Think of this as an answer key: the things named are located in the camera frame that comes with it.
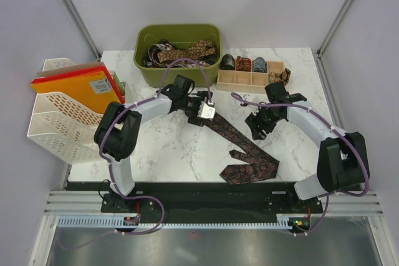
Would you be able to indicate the gold floral tie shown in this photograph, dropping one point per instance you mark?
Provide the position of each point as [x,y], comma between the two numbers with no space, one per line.
[283,77]

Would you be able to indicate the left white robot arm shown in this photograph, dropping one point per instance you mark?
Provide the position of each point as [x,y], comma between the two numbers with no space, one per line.
[118,130]

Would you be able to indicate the green plastic bin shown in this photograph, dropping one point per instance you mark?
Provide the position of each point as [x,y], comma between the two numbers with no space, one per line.
[182,36]

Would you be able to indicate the black rolled tie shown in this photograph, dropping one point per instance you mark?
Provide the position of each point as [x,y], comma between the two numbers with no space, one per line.
[227,62]

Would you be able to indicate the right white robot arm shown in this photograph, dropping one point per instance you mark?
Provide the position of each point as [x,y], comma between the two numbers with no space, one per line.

TASK:
Check each line of the material for the word "robot". Copy the ones that have it.

RESPONSE TO THE EXERCISE:
Would you be able to indicate the left white robot arm shown in this photograph, dropping one point per instance you mark?
Would you be able to indicate the right white robot arm shown in this photograph, dropping one point per instance you mark?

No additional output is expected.